Карамзин с подчеркнутым почтением поцеловал край платья великой княгини и тихо сказал:
— Я не могу называть себя вашим другом, ваше императорское высочество. Вы — полубогиня, а я — простой смертный.
При всех своих несомненных достоинствах, Екатерина Павловна была слишком женщиной, чтобы не ценить комплименты и даже откровенную лесть, особенно если льстили с таким тактом, как Карамзин.
А он… Он очень высоко ценил отношение к себе Екатерины Павловны, почитал ее и действительно за глаза называл «Тверской полубогиней».

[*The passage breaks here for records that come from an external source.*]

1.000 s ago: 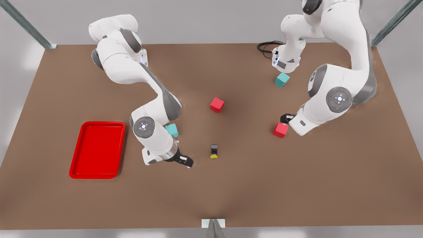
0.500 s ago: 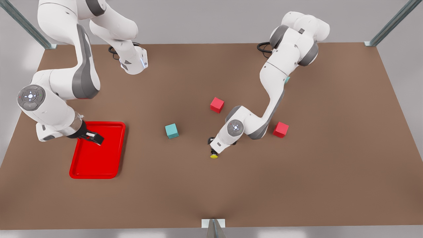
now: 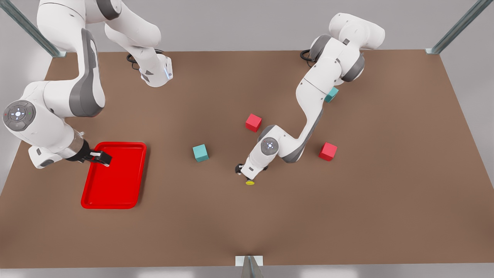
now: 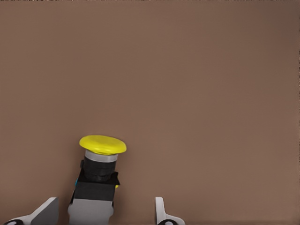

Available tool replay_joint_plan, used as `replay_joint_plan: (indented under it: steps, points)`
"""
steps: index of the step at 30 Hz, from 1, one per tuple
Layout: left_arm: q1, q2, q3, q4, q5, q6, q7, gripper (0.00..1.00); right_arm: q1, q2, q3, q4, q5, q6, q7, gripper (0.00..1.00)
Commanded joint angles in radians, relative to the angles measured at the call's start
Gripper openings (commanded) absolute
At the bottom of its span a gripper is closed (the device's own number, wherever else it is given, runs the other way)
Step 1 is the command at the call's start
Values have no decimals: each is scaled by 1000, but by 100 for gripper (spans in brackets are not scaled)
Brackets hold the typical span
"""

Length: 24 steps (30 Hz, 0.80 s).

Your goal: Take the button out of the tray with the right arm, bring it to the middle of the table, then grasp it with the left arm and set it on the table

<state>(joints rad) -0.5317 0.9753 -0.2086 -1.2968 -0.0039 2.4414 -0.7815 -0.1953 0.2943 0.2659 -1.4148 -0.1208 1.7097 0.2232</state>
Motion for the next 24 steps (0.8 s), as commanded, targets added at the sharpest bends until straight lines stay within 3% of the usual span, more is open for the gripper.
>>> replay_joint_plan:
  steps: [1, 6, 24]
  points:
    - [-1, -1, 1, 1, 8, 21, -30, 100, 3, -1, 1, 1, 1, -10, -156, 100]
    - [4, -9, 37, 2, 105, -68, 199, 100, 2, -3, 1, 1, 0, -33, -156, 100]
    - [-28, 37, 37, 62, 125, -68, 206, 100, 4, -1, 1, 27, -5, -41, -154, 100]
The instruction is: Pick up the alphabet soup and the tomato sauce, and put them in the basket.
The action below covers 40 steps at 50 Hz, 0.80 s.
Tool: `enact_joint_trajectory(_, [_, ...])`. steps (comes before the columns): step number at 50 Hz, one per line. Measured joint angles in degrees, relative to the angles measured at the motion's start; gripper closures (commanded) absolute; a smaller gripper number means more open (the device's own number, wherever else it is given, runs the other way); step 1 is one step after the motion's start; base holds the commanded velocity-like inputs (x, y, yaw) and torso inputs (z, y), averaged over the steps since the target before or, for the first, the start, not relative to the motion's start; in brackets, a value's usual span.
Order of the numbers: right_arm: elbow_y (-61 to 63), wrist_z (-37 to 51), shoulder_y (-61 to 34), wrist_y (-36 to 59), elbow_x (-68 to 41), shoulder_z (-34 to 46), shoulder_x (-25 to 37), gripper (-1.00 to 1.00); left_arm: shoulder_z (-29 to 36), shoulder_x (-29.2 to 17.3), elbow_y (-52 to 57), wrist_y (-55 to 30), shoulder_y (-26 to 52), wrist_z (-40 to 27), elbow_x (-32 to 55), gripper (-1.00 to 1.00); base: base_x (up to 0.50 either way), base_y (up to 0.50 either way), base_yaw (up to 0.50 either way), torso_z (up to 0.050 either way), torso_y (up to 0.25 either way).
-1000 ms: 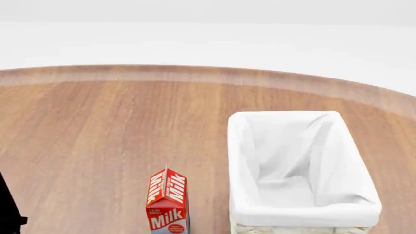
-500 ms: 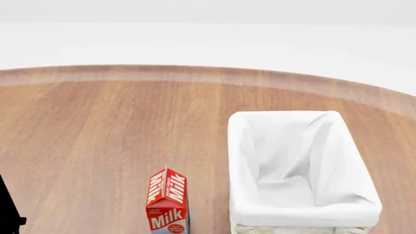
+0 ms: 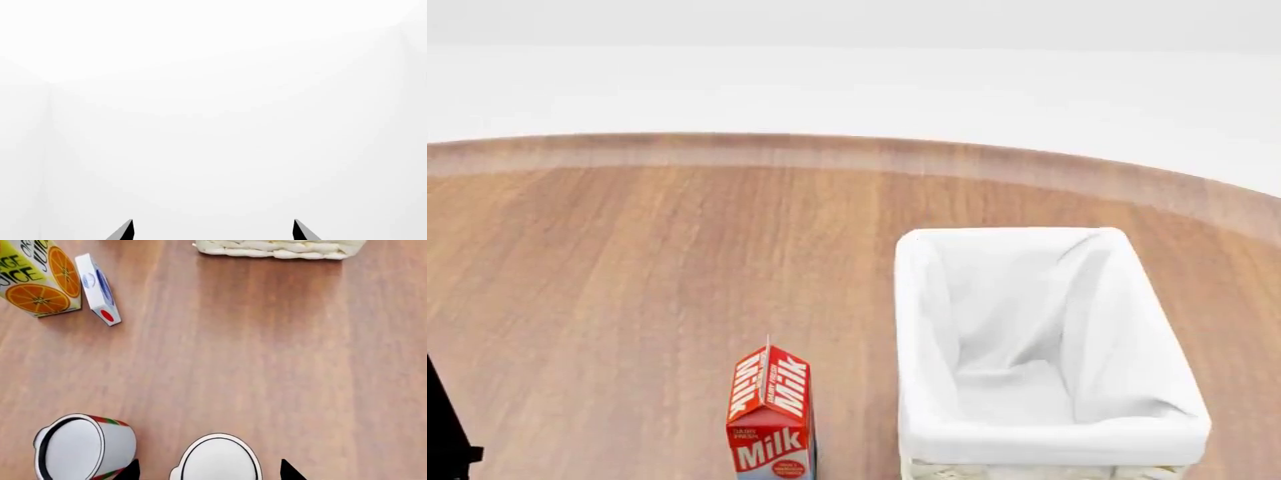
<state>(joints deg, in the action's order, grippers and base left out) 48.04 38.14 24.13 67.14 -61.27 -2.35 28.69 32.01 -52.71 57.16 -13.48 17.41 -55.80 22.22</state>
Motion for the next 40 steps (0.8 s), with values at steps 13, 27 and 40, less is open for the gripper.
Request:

Сама же Екатерина Павловна в письмах называла Карамзина своим учителем. Тем не менее она писала ему почти всегда по-французски, то ли не рискуя выражать свои мысли на языке, который все-таки не был для нее основным, то ли подчеркивая, что не хочет вторгаться в ту область, где царил русский писатель, один из основателей нового литературного языка, ясного и выразительного.